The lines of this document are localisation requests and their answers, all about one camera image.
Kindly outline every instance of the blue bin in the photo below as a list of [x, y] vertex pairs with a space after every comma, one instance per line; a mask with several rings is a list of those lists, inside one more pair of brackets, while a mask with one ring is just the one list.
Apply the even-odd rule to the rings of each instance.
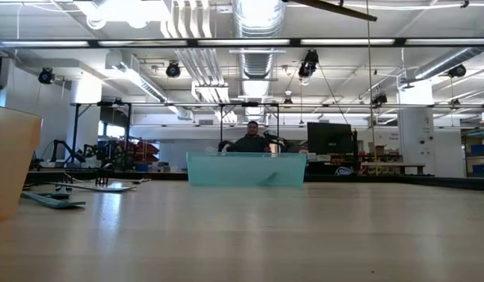
[[188, 152], [191, 186], [301, 187], [305, 154]]

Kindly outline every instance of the black monitor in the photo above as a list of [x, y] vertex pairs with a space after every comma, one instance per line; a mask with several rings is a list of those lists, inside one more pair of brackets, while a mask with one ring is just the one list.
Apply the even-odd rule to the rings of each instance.
[[309, 122], [308, 152], [316, 154], [347, 154], [353, 152], [352, 126]]

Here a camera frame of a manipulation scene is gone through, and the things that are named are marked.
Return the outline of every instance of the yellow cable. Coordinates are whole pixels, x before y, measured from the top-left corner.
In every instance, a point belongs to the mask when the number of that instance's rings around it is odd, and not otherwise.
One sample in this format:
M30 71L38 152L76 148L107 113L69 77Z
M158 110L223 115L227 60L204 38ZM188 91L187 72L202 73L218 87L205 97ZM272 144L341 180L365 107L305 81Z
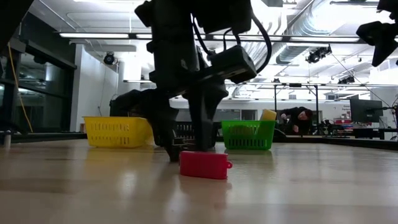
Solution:
M12 52L11 52L10 43L8 43L8 52L10 54L11 67L12 67L12 73L14 74L15 86L17 87L17 90L18 90L18 93L19 93L18 79L17 79L17 74L15 73L14 61L12 60ZM31 123L29 121L29 118L27 117L25 106L24 106L24 102L22 101L22 95L21 94L19 94L19 101L21 101L22 110L24 111L24 115L25 115L26 121L27 121L27 123L29 125L30 131L33 133L33 128L32 128L32 125L31 125Z

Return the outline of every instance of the air duct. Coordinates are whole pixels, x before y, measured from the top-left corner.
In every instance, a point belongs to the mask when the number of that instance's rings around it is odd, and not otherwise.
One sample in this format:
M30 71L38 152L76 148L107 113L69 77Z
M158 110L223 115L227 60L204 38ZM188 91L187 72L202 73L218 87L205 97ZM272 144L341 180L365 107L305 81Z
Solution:
M334 6L330 5L331 0L314 0L310 3L301 16L286 29L284 35L330 35L345 22L343 18L333 15ZM272 46L272 53L276 56L276 63L289 64L294 58L302 54L308 47L288 46L285 43L275 43Z

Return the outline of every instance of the red object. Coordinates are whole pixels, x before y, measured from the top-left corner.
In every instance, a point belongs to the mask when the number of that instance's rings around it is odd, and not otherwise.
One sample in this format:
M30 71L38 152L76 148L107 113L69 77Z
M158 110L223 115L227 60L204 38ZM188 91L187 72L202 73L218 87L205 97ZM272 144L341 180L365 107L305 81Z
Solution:
M350 119L335 119L335 124L351 124Z
M227 156L227 154L182 151L180 174L224 180L227 178L227 169L232 168L232 163L228 161Z

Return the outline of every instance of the window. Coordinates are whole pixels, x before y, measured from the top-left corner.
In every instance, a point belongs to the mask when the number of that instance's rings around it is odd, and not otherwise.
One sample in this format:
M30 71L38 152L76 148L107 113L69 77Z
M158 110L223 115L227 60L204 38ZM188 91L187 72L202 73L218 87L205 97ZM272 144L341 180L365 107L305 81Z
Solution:
M240 120L241 110L216 110L214 115L214 122L227 120ZM191 121L191 114L189 109L179 109L176 121Z
M242 110L242 120L254 121L257 119L257 110Z
M0 110L2 106L2 99L4 98L4 85L0 84Z
M6 67L7 67L7 58L4 56L0 56L0 78L4 78L6 76Z
M66 94L69 74L44 59L31 54L22 54L19 82L51 91L57 94Z
M65 100L19 88L27 117L35 133L57 132L68 129L63 123ZM14 121L29 130L21 102L17 100Z

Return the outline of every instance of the computer monitor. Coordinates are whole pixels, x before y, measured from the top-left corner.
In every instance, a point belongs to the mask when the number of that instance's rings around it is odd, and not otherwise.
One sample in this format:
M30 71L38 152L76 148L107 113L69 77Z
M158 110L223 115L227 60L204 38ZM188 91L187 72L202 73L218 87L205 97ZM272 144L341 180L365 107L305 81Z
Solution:
M361 123L378 123L383 116L382 102L377 100L350 99L351 121Z

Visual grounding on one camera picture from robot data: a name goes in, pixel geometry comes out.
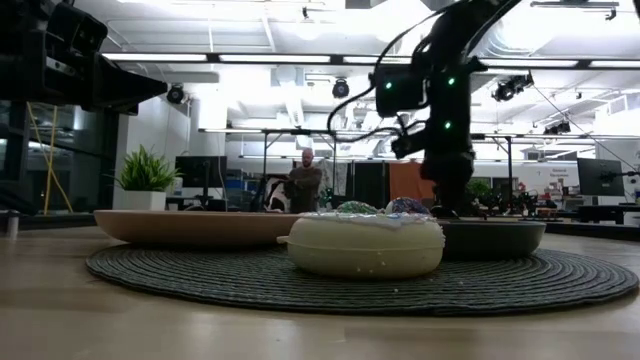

What is required: Line by line, count how many lines of the entries contain the word "monitor", and give only that number.

Result of the exercise: 2